- BRIEF:
All lines below containing "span" are to be listed.
━━━━━━━━━━
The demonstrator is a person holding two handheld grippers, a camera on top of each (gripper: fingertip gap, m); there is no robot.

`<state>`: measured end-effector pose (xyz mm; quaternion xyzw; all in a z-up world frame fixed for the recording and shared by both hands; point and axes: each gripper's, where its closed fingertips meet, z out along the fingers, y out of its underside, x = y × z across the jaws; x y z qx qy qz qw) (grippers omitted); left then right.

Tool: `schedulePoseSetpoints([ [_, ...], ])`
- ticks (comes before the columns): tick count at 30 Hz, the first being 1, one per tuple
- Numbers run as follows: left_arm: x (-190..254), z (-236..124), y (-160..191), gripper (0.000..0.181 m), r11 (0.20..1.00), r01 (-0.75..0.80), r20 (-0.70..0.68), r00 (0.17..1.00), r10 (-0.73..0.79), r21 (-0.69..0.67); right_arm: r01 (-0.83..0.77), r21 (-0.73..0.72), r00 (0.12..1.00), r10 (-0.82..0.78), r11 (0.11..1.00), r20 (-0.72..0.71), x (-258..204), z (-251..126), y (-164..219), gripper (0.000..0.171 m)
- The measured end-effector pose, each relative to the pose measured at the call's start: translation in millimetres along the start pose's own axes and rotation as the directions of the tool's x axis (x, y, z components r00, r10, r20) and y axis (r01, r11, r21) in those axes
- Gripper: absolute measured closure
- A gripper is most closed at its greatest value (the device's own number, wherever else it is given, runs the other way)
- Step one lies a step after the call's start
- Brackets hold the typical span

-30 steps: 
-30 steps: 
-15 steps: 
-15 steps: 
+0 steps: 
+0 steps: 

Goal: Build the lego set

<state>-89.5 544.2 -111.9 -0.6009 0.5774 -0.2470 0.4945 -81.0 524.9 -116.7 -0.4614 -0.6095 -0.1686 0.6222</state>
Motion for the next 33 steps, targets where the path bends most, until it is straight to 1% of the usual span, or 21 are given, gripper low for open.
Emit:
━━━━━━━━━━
- COMPLETED TASK:
- Brackets hold the typical span
Motion for the next 33 steps, targets where the path bends most, until it is straight to 1% of the usual span, or 21 are given, gripper low for open.

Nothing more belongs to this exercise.